Certes, « la plupart des professionnels de santé se disent ouverts lorsque des preuves d’efficacité existent », encourage Mathilde Pasko. Mais ces données ne sont pas aisément accessibles. D’autant que la confusion avec les applications de bien-être persiste ; l’appellation « DTx » n’est pas contrôlée et aucun document officiel ne recense les véritables DTx. À noter que si les autorités sanitaires ont décidé de référencer sur Mon Espace Santé les applications répondant à dix critères de sécurité et d’éthique, la démarche ne concerne pour l'heure aucune thérapie digitale.
En outre, certains prescripteurs expriment leur crainte de perdre le recueil et le suivi de l’information médicale. « On voit parfois des patients suivis par un dispositif sans que le médecin traitant soit dans la boucle », regrette le Dr Pierre de Bremond d’Ars, généraliste membre du Collège de la médecine générale (CMG), qui souhaite qu’un « parcours numérique » des patients soit précisé.
L’acceptabilité du public à l'égard de ces thérapies pose aussi question. Même si les DTx sont tenus de respecter le RGPD, les patients s'inquiètent d'une possible fuite de données vers « les employeurs, assurances et banques », souligne Arthur Dauphin, pharmacien chargé de mission numérique en santé à France Assos Santé. La peur « d’être perçu comme une série de chiffres » anime un autre épouvantail, celui de la déshumanisation des soins. « Si une minorité de patients maîtrise le numérique, une fracture persiste avec une large part de la population, moins à l’aise, et une petite frange de citoyens très réfractaires, ou ne possédant ni smartphone ni adresse mail, analyse Arthur Dauphin, qui pointe également une difficulté générale à reconnaître les dispositifs numériques dignes de confiance. »
Accompagner, conseiller, voire prescrire au comptoir
D’où, là encore, une demande de référencement… et de conseils de la part de professionnels de santé, parmi lesquels les plus accessibles sont les pharmaciens. Au-delà d'une " éducation " aux DTx, la profession pourrait proposer un accompagnement des patients. Plusieurs prestataires de soins spécialisés en DTx misent ainsi sur les officinaux. C’est le cas de la société Timkl, qui intervient auprès d’utilisateurs de Diabeloop, et propose aux pharmaciens de s’entretenir quelques minutes – valorisées financièrement – avec les patients puis « d’entrer certaines informations sur une plateforme de télésurveillance ». « L'objectif est de proposer une écoute humaine alors que les boucles fermées hybrides sont susceptibles d'augmenter la solitude des patients », avance Valentine Paluel, responsable de la communication de Timkl.

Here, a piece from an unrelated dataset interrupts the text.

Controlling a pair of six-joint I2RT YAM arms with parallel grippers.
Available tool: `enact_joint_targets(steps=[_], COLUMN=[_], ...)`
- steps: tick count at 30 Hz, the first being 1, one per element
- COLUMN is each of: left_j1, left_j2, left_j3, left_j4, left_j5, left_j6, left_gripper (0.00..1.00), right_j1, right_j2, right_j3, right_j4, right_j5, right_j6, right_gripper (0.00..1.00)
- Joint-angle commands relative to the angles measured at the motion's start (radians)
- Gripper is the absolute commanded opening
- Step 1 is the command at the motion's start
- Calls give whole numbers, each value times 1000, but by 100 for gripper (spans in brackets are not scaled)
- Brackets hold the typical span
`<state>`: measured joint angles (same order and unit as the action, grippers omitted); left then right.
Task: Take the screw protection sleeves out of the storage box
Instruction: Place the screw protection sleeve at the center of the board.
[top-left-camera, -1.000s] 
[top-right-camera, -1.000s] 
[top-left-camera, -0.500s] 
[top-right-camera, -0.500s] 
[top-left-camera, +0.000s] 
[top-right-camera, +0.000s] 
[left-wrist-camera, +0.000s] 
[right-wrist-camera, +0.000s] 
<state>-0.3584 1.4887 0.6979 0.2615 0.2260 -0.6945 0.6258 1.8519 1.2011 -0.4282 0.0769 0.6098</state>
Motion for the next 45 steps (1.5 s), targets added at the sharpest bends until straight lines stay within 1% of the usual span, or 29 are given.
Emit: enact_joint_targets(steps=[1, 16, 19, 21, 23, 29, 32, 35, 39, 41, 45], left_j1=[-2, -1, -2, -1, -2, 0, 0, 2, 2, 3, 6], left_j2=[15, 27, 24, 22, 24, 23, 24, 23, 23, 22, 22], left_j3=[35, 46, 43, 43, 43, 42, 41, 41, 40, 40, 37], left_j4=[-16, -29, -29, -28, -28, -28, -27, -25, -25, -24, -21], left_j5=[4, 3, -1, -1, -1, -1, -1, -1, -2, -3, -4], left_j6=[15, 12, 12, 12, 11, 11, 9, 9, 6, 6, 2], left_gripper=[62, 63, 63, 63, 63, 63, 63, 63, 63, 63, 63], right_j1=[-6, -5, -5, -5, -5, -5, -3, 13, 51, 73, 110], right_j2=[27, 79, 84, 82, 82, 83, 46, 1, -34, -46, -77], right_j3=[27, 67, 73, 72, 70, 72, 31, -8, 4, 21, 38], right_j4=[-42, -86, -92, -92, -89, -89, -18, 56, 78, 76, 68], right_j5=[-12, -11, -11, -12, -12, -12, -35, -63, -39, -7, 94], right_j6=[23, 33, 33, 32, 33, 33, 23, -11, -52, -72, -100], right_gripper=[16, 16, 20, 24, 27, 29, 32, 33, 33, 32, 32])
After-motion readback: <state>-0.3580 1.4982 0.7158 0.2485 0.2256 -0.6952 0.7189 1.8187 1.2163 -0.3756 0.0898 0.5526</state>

Les officinaux pourraient également intervenir dans la mise à disposition de DTx, par exemple, en « délivrant des cartes et codes d’accès nécessaires au remboursement » après présentation d’une ordonnance, imagine Geoffrey Kretz. Et rien n’exclut la possibilité de proposer au comptoir certaines DTx. « Il n’est (pour l’heure) pas prévu que les pharmaciens puissent (en) prescrire, mais c’est une question que l’on doit se poser », juge Stéphane Tholander, cofondateurs d’Agora Health et de la Task Force sur les DTx de France Biotech. La délivrance de DTx « conseils », sans ordonnance pourrait être une option. « Attention toutefois à ce que le coût reste supportable par les patients », alerte Arthur Dauphin.
Au total, si un jour les DTx se démocratisent – ce qui n’est pas tout à fait assuré –, le rôle des pharmaciens demeure à écrire. L'avenir pourrait alors être aux rêveurs amateurs de nouvelles technologies et à ceux qui se documentent, la profession se révélant « encore moins acculturée que les médecins aux enjeux des DTx », regrette Stéphane Tholander sur la base de résultats préliminaires d’une enquête conduite notamment par France Biotech. Pourtant, comme tous les médicaments, les médicaments numériques devraient être affaire de pharmacien.